* Task to complete *
Quote every line below exactly and skip any picture.
*** Opening of Material provided ***
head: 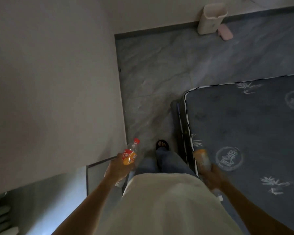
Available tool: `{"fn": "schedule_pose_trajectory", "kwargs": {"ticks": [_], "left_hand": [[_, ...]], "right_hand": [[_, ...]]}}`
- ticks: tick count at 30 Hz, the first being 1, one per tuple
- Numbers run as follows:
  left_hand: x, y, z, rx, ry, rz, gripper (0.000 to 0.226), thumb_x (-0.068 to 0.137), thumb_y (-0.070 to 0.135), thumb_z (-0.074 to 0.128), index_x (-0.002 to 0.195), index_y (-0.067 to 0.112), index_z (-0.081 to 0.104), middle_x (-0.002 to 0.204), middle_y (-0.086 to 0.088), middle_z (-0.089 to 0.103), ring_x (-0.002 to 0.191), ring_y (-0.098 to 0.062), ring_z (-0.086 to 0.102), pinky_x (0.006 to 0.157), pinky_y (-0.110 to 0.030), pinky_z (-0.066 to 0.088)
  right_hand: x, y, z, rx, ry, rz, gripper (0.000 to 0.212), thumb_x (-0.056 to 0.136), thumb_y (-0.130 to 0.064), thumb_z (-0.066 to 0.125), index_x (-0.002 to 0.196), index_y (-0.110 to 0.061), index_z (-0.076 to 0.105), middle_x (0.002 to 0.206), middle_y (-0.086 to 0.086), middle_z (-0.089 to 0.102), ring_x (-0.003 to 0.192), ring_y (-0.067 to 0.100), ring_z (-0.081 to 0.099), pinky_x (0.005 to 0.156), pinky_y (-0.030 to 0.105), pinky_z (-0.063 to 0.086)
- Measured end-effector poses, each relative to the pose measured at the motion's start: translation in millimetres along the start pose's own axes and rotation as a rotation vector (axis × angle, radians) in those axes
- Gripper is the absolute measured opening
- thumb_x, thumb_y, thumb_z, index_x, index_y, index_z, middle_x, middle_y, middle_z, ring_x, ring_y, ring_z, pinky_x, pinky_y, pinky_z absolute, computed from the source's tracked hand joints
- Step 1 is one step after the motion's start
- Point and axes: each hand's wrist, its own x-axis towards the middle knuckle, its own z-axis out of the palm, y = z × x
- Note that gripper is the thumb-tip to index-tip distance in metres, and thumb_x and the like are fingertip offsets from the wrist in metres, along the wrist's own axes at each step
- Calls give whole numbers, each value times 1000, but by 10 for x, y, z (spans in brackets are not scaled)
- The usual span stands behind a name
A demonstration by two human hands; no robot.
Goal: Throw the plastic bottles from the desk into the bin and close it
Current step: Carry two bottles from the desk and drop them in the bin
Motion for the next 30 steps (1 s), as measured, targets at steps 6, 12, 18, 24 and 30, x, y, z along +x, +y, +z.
{"fn": "schedule_pose_trajectory", "kwargs": {"ticks": [6, 12, 18, 24, 30], "left_hand": [[136, 62, -222, -47, 25, -120, 76, 73, 61, 79, 135, 25, 54, 121, -8, 73, 102, -30, 71, 78, -31, 50], [626, 389, -610, -86, 43, -256, 87, 68, 70, 78, 134, 22, 49, 116, -12, 72, 84, -28, 65, 74, -34, 53], [1462, 1295, -1344, -72, 8, -157, 80, 73, 61, 77, 134, 15, 52, 125, -18, 69, 108, -37, 69, 81, -35, 50], [2196, 2596, -2020, 51, -47, 44, 74, 76, 60, 76, 132, 18, 51, 114, -10, 71, 93, -32, 72, 86, -45, 61], [2891, 3939, -2351, 224, -77, 217, 80, 77, 59, 75, 143, 24, 47, 127, -9, 68, 113, -33, 67, 97, -43, 55]], "right_hand": [[511, -1360, -511, 25, 14, -161, 24, 88, -37, 69, 99, -18, 58, 78, 4, 65, 70, 22, 66, 62, 38, 55], [979, -2467, -799, -1, 31, -207, 32, 82, -34, 75, 102, -21, 54, 77, 5, 71, 63, 20, 70, 51, 31, 54], [1332, -2963, -1040, -94, 69, -122, 42, 86, -42, 70, 109, -11, 56, 101, 12, 68, 90, 31, 66, 81, 44, 53], [1382, -3025, -1306, 79, 115, -1, 30, 85, -36, 74, 97, -18, 53, 84, 4, 68, 71, 18, 65, 57, 28, 45], [1586, -3014, -1511, 253, 50, 181, 21, 85, -15, 75, 91, -2, 60, 70, 13, 62, 60, 25, 59, 61, 38, 49]]}}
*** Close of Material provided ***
* Response box *
head: 
Available tool: `{"fn": "schedule_pose_trajectory", "kwargs": {"ticks": [_], "left_hand": [[_, ...]], "right_hand": [[_, ...]]}}`
- ticks: tick count at 30 Hz, the first being 1, one per tuple
- Numbers run as follows:
  left_hand: x, y, z, rx, ry, rz, gripper (0.000 to 0.226), thumb_x (-0.068 to 0.137), thumb_y (-0.070 to 0.135), thumb_z (-0.074 to 0.128), index_x (-0.002 to 0.195), index_y (-0.067 to 0.112), index_z (-0.081 to 0.104), middle_x (-0.002 to 0.204), middle_y (-0.086 to 0.088), middle_z (-0.089 to 0.103), ring_x (-0.002 to 0.191), ring_y (-0.098 to 0.062), ring_z (-0.086 to 0.102), pinky_x (0.006 to 0.157), pinky_y (-0.110 to 0.030), pinky_z (-0.066 to 0.088)
  right_hand: x, y, z, rx, ry, rz, gripper (0.000 to 0.212), thumb_x (-0.056 to 0.136), thumb_y (-0.130 to 0.064), thumb_z (-0.066 to 0.125), index_x (-0.002 to 0.196), index_y (-0.110 to 0.061), index_z (-0.076 to 0.105), middle_x (0.002 to 0.206), middle_y (-0.086 to 0.086), middle_z (-0.089 to 0.102), ring_x (-0.003 to 0.192), ring_y (-0.067 to 0.100), ring_z (-0.081 to 0.099), pinky_x (0.005 to 0.156), pinky_y (-0.030 to 0.105), pinky_z (-0.063 to 0.086)
- Measured end-effector poses, each relative to the pose measured at the motion's start: translation in millimetres along the start pose's own axes and rotation as a rotation vector (axis × angle, radians) in those axes
- Gripper is the absolute measured opening
- thumb_x, thumb_y, thumb_z, index_x, index_y, index_z, middle_x, middle_y, middle_z, ring_x, ring_y, ring_z, pinky_x, pinky_y, pinky_z absolute, computed from the source's tracked hand joints
- Step 1 is one step after the motion's start
- Point and axes: each hand's wrist, its own x-axis towards the middle knuckle, its own z-axis out of the palm, y = z × x
- Note that gripper is the thumb-tip to index-tip distance in metres, and thumb_x and the like are fingertip offsets from the wrist in metres, along the wrist's own axes at each step
- Calls give whole numbers, each value times 1000, but by 10 for x, y, z (spans in brackets are not scaled)
- The usual span stands behind a name
A demonstration by two human hands; no robot.
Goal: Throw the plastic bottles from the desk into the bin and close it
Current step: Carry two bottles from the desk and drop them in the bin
Motion for the next 30 steps (1 s), as measured, targets at steps 6, 12, 18, 24 and 30, x, y, z along +x, +y, +z.
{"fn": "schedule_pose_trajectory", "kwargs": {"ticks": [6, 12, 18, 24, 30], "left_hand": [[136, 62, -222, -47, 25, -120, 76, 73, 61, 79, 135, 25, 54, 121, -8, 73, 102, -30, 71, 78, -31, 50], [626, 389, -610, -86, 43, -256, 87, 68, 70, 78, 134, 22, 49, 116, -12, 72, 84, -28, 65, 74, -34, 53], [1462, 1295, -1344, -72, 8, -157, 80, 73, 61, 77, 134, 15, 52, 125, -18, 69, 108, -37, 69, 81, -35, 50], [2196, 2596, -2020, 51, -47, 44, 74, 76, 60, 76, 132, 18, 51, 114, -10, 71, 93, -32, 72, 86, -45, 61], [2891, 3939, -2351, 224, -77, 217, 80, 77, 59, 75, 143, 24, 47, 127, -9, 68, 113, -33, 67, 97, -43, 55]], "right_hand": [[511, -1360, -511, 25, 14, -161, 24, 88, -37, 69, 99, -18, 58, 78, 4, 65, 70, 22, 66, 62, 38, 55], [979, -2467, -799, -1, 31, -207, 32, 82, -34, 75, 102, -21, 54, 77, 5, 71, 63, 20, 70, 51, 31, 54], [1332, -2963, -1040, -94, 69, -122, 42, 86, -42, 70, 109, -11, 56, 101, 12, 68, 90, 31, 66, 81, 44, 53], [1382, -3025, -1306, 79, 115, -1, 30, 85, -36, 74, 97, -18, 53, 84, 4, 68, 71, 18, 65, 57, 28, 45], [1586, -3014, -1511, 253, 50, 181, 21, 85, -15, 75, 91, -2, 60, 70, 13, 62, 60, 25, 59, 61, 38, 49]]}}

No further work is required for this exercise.